(Instructions to follow):
Reproduce exactly the lines below from the one containing "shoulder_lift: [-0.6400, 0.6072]" through the one containing "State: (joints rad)", including both, and nothing else.

[[ Data supplied, beginning ]]

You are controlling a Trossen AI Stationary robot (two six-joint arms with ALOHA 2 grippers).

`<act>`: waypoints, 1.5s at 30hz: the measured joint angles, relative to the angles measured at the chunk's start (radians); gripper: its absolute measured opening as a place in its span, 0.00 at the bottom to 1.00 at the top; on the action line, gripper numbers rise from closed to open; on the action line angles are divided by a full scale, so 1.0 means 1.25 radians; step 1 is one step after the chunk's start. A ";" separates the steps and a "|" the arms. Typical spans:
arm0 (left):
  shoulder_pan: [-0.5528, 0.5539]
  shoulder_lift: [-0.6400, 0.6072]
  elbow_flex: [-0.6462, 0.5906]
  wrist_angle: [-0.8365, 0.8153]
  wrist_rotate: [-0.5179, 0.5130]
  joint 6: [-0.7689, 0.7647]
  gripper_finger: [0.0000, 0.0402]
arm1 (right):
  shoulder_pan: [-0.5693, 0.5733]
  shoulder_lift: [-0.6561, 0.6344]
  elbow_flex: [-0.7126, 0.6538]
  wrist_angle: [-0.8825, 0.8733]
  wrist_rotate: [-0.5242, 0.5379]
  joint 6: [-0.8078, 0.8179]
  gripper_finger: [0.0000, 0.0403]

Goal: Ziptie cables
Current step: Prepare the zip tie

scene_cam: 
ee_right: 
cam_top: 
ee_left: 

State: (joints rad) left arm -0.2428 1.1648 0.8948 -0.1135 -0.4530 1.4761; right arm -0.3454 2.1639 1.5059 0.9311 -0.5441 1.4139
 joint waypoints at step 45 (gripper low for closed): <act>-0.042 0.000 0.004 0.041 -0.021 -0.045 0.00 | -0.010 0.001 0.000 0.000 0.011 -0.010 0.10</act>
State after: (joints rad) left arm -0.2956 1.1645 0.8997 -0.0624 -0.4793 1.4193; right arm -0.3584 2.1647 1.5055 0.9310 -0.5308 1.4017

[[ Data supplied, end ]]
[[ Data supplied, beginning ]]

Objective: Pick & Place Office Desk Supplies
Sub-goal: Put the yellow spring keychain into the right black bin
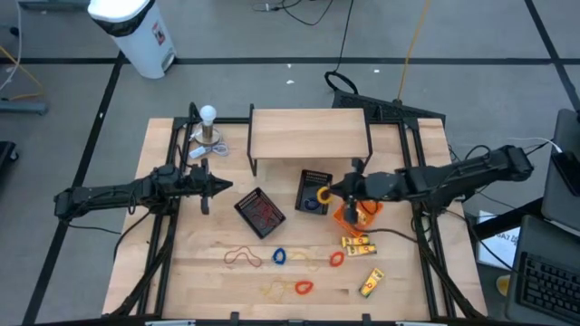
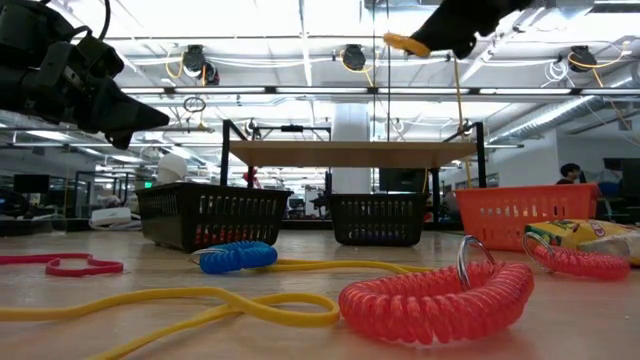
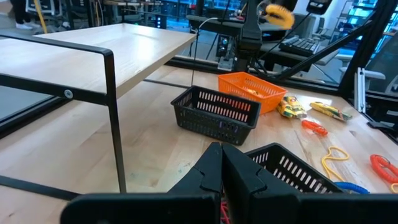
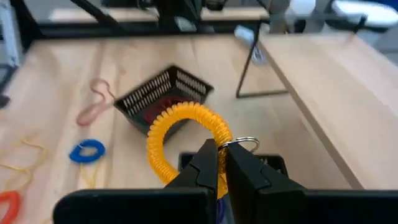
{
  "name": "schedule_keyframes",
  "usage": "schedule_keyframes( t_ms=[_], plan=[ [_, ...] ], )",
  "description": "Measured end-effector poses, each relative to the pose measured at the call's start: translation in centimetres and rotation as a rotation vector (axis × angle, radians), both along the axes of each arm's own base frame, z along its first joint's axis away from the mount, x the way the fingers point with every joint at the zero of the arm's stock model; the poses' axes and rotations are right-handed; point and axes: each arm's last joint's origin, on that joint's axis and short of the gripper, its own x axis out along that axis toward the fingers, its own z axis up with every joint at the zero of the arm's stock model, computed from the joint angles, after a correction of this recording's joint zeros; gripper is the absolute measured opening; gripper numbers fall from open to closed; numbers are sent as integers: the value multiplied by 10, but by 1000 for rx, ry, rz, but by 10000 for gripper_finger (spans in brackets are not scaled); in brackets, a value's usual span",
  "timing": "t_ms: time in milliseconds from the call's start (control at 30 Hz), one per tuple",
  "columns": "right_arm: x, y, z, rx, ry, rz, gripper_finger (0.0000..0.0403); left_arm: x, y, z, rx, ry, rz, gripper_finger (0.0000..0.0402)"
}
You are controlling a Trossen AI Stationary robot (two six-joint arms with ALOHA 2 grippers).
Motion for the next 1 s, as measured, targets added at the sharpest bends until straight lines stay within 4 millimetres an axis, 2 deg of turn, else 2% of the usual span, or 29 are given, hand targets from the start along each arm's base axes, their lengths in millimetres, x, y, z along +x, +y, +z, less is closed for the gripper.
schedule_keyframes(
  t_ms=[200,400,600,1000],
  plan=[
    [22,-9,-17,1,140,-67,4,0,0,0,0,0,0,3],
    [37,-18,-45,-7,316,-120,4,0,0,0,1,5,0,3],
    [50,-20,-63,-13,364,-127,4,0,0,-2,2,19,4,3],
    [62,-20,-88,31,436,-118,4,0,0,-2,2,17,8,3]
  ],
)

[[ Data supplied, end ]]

(Task result):
  shoulder_lift: [-0.6400, 0.6072]
  elbow_flex: [-0.6462, 0.5906]
  wrist_angle: [-0.8365, 0.8153]
  wrist_rotate: [-0.5179, 0.5130]
  joint 6: [-0.7689, 0.7647]
  gripper_finger: [0.0000, 0.0402]
arm1 (right):
  shoulder_pan: [-0.5693, 0.5733]
  shoulder_lift: [-0.6561, 0.6344]
  elbow_flex: [-0.7126, 0.6538]
  wrist_angle: [-0.8825, 0.8733]
  wrist_rotate: [-0.5242, 0.5379]
  joint 6: [-0.8078, 0.8179]
  gripper_finger: [0.0000, 0.0403]

Goal: Ziptie cables
Current step: Prepare the zip tie

scene_cam: 
ee_right: 
cam_top: 
ee_left: 

State: (joints rad) left arm -0.2428 1.1648 0.8948 -0.1135 -0.4530 1.4761; right arm -0.3454 2.1639 1.5059 0.9311 -0.5441 1.4139

The exercise has been fully completed.